--- DIRECTIONS FOR THIS TASK ---
Return every line of the listing below so that it matches the original exactly.

--- DATA EXCERPT ---

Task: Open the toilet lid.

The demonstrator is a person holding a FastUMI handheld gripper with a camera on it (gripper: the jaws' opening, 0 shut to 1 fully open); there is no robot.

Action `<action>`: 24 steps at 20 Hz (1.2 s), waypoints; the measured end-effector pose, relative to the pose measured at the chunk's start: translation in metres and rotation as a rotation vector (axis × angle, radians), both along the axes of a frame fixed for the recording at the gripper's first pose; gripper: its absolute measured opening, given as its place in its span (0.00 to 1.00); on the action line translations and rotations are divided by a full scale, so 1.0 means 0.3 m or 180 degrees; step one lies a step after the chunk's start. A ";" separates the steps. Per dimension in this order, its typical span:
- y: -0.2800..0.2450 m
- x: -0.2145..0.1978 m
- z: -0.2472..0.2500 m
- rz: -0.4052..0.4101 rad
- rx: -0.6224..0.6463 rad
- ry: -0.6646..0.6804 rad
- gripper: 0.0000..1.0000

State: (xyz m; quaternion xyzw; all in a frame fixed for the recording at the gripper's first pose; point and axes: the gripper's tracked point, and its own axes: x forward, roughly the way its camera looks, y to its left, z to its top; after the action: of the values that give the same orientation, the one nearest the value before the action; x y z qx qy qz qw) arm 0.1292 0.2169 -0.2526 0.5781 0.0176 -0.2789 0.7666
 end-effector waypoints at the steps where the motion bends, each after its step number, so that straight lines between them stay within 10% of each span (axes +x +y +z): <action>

--- RESPONSE AREA ---
Task: Open the toilet lid.

The demonstrator is a person holding a FastUMI handheld gripper with a camera on it (gripper: the jaws' opening, 0 shut to 1 fully open); there is no robot.

Action `<action>`: 24 steps at 20 Hz (1.2 s), waypoints; the measured end-effector pose, relative to the pose measured at the chunk's start: translation in metres and rotation as a rotation vector (axis × angle, radians), both along the axes of a frame fixed for the recording at the gripper's first pose; gripper: its absolute measured opening, given as its place in its span (0.00 to 1.00); on the action line translations and rotations are divided by a full scale, so 1.0 means 0.3 m or 180 degrees; step one lies a step after the chunk's start. A ";" separates the steps. Per dimension in this order, its typical span:
- y: -0.2800..0.2450 m
- x: -0.2145..0.1978 m
- z: -0.2472..0.2500 m
- rz: -0.4052..0.4101 rad
- rx: -0.6224..0.6463 rad
- ry: -0.6646..0.6804 rad
- gripper: 0.0000..1.0000

State: (xyz m; quaternion xyzw; all in a frame fixed for the recording at the gripper's first pose; point and axes: the gripper's tracked point, and its own axes: x forward, roughly the way its camera looks, y to its left, z to its top; after the action: of the values that give the same orientation, the one nearest the value before the action; x y z qx qy qz qw) arm 0.1292 0.2169 -0.2526 0.5781 0.0176 -0.2789 0.7666
 end-effector waypoints at the steps where the motion bends, each after its step number, so that straight lines between them stay within 10% of each span (axes +x +y +z): <action>

No other output was requested.